The iPhone was intended as a smartphone for ordinary people

  Dupa the information about the development strategy a iPhone si magic wand a Apple TV, now we learn some interesting details about how the first one was thought iPhone. Greg Christie, a senior engineer within Apple Lossless Audio CODEC (ALAC), and the inventor of the slide to unlock system, to talk in front of the jurors about the way he thought Apple Lossless Audio CODEC (ALAC), first iPhone. The American company should think of producing an extremely simple device that any normal person can use, a device that has a screen that is always on.

One of the biggest challenges is that we need to sell products to people who don't do what we do for a living," Christie, one of the inventors of the slide-to-unlock iPhone feature, said. When designing products, Apple keeps in mind that it wants "normal people - people with better things to do with their lives than learn how a computer might work - to use the product as well as we can."

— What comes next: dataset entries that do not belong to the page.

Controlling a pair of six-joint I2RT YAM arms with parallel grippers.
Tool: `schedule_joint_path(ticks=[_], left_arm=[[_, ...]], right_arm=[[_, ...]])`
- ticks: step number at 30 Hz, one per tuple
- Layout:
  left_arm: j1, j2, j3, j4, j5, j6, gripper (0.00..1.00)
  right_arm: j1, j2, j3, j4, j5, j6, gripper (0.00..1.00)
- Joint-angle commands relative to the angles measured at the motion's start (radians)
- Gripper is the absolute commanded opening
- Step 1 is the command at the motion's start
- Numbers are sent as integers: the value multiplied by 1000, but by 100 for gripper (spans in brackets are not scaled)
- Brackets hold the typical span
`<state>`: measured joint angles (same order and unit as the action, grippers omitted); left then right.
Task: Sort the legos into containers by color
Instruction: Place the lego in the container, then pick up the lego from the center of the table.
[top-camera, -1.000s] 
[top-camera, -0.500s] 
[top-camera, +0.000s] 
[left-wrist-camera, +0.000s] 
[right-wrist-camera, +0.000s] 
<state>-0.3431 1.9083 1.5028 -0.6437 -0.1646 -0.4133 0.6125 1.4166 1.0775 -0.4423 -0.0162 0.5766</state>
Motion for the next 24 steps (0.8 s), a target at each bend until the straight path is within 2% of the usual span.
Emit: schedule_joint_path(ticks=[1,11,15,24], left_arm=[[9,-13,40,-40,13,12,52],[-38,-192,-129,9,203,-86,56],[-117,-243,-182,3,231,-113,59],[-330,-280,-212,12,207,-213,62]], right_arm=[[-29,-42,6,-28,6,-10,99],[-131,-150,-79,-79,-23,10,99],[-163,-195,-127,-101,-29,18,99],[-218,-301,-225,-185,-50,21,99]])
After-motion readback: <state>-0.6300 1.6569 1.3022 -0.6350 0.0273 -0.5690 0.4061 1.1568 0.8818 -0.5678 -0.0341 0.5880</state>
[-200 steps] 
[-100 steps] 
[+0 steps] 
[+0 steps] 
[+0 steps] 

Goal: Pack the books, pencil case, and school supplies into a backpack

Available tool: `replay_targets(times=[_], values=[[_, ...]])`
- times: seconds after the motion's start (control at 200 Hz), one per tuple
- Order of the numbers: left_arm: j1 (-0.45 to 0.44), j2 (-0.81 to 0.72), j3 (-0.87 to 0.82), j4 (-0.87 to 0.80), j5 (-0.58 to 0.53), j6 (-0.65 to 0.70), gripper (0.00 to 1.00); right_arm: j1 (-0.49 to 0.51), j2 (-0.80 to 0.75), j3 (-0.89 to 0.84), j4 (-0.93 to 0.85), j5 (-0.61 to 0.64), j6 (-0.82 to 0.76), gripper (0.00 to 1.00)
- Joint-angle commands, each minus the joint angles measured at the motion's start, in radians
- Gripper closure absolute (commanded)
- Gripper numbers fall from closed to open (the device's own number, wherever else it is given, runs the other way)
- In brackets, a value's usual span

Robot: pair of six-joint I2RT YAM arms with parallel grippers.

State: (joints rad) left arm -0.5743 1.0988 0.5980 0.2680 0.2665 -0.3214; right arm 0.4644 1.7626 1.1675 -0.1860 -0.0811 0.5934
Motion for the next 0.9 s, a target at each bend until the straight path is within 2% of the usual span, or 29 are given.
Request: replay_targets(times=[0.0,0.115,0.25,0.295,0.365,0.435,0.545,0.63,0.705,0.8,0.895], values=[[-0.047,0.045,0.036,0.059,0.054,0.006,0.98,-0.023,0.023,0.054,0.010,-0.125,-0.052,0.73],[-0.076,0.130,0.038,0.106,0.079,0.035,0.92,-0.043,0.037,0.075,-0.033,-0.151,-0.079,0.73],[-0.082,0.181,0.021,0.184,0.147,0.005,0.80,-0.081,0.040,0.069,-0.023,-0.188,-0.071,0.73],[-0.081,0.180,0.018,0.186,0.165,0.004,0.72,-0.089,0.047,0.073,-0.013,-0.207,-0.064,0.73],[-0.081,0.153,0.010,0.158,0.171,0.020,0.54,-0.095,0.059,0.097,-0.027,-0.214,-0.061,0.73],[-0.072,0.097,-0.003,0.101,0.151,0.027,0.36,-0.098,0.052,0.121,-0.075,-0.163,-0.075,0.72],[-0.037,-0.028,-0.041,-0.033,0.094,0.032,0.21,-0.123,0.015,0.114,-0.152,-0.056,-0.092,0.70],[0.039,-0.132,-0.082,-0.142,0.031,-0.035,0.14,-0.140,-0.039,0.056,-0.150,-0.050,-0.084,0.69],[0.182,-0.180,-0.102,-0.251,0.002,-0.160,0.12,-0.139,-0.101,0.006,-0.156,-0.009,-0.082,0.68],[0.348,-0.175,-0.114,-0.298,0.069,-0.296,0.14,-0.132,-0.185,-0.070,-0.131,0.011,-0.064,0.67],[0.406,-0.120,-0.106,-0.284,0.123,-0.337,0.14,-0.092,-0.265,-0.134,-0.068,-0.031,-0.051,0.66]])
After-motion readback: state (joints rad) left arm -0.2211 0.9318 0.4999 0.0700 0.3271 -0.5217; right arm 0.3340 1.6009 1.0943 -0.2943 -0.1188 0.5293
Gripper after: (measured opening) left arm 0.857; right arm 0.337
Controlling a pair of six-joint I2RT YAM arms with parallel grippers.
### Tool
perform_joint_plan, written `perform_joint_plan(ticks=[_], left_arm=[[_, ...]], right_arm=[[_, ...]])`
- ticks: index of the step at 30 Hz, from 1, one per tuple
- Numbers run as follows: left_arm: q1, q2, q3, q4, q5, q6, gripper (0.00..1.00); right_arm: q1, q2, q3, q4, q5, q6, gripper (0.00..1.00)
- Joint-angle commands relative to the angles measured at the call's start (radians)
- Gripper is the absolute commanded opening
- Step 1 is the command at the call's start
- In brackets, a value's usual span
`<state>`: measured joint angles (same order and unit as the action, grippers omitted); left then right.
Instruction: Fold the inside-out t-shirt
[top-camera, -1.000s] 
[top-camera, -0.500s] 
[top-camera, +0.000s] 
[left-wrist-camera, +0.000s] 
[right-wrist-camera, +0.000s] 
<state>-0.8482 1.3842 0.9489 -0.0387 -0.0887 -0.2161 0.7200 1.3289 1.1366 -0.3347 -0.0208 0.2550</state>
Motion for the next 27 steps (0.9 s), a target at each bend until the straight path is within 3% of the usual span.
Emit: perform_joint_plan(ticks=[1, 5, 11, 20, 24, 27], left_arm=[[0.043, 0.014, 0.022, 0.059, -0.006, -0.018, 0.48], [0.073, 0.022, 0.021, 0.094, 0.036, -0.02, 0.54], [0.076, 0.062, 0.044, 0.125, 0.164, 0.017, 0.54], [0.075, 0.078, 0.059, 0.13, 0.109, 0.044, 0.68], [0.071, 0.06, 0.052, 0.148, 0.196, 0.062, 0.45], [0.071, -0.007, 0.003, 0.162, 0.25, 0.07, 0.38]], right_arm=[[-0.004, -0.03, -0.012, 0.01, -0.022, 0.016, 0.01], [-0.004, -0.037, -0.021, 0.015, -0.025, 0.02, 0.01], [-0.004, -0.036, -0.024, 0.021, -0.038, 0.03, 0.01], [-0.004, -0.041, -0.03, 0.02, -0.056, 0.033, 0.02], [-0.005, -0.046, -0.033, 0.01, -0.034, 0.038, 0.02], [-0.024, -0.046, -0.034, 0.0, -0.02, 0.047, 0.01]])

  After hundreds of designs designed for iPhone si iOS, Apple finally managed to find a simple model that makes the telephony function easy to learn and understand. Apple has always wanted to develop intuitive products that you can use without learning how to do it, this mentality is preserved until today. In the same vein, Apple wanted the iPhone to have a screen that is always on, but problems with battery autonomy and accidental calls led to the development of the slow to unlock system.

"We knew we had to have a locked mode, or a locked state, where it wouldn't let you do most things, except you could unlock it," Christie said.

  The slide to unlock system was and remains vital for the operation of iOS, being the first seen by the owner of an iDevice wherever he tests the device, and its copying in Android terminals is presented as a serious violation of Apple's intellectual property. If Apple will succeed in convincing the jurors of the validity of its claims, we will find out in a few weeks, after the end of the trial.